In 1936, Marshall moved to New York to become a fulltime NAACP staff attorney. Over the next 25 years, he would argue 32 cases for the NAACP before the U.S. Supreme Court and win 29 of them. While Brown v. Board of Education was his most well known case, Marshall also won significant victories in securing voter rights for African-Americans and appealing cases where forced confessions led to the death penalty. Known as “Mr. Civil Rights,” his work focused on protecting individual rights in an integrated society.
In 1961, Marshall was appointed by President John Kennedy to the U.S. Court of Appeals for the Second Circuit, and from 1965-67, he served as the U.S. solicitor general under President Johnson. As solicitor general, he sometimes found himself representing the government in a position that was different from the one he might have personally chosen. In one such case, Marshall argued that having federal agents take time to spell out constitutional rights to every defendant would prevent them from quickly getting to the bottom of a case. The U.S. Supreme Court disagreed and ruled in Miranda v. Arizona that under the Fifth Amendment every defendant had the right to avoid self-incrimination.
In 1967, Marshall was appointed by President Johnson to become the first African-American Supreme Court justice. Before retiring in 1991, he served nearly a quarter of a century, showing particular concern in cases involving civil rights, economic justice, and capital punishment.

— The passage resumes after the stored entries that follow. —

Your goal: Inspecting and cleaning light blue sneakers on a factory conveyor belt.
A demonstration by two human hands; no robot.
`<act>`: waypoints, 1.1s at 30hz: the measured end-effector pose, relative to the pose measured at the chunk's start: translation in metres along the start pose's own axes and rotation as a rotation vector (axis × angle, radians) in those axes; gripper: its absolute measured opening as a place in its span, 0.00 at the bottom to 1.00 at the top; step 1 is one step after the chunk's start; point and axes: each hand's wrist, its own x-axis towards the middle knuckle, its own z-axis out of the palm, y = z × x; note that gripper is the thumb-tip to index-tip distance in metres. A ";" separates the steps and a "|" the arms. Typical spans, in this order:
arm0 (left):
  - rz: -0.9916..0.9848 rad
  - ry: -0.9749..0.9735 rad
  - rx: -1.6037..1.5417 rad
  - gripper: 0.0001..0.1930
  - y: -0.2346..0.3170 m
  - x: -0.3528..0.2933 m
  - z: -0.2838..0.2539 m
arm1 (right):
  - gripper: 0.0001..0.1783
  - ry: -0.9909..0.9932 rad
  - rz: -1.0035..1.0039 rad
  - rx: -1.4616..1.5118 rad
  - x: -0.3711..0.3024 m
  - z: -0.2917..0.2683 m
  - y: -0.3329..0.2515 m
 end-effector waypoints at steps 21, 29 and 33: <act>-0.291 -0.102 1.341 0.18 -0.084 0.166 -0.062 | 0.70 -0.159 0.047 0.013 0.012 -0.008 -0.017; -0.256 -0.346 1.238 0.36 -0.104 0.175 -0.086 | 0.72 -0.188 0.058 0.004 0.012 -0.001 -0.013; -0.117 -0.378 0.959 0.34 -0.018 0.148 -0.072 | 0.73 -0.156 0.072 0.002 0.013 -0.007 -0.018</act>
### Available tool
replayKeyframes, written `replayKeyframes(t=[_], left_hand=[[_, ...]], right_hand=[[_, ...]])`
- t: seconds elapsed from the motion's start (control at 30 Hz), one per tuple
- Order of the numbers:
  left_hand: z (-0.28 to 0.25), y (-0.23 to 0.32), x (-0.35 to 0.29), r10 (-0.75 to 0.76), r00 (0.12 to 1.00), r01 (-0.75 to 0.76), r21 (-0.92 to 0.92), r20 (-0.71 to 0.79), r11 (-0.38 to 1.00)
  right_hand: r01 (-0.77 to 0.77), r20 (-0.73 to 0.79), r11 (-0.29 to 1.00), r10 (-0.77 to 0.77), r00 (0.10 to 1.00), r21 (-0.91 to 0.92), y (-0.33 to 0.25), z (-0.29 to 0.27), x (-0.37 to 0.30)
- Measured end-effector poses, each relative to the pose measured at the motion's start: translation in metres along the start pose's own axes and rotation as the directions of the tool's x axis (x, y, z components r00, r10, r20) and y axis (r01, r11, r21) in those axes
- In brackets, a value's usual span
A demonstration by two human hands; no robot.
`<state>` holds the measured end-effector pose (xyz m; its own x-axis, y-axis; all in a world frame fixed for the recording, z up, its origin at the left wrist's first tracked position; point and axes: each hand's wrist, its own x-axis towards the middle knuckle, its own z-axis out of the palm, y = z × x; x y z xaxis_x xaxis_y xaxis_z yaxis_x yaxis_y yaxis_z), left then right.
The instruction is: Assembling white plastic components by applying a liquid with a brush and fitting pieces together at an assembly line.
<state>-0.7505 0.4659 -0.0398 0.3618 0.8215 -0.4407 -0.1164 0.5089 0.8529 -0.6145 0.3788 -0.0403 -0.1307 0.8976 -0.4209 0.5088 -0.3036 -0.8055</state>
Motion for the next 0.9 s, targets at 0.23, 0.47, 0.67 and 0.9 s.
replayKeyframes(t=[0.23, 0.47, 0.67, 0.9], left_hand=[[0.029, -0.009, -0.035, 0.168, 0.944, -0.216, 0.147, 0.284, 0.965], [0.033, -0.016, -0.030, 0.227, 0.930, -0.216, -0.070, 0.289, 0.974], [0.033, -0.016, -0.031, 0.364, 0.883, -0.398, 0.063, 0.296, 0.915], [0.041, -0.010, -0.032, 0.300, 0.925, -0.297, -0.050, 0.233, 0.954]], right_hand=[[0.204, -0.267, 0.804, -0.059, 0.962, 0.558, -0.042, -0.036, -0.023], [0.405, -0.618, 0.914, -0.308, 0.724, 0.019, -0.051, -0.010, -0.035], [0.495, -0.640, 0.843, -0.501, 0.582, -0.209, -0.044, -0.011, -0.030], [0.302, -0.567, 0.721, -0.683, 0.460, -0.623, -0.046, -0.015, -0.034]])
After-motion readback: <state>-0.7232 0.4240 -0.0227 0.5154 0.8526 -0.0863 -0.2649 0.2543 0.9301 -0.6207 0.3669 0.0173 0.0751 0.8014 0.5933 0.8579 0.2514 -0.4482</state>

After his death in 1993, over 18,000 people walked past his flag-draped casket as it lay in state in the Supreme Court’s Great Hall. The next morning, at his funeral in the National Cathedral, Chief Justice Rehnquist noted that the words above the entrance to the Supreme Court read “Equal Justice Under Law,” and remarked:
“Surely no one individual did more to make these words a reality than Thurgood Marshall.”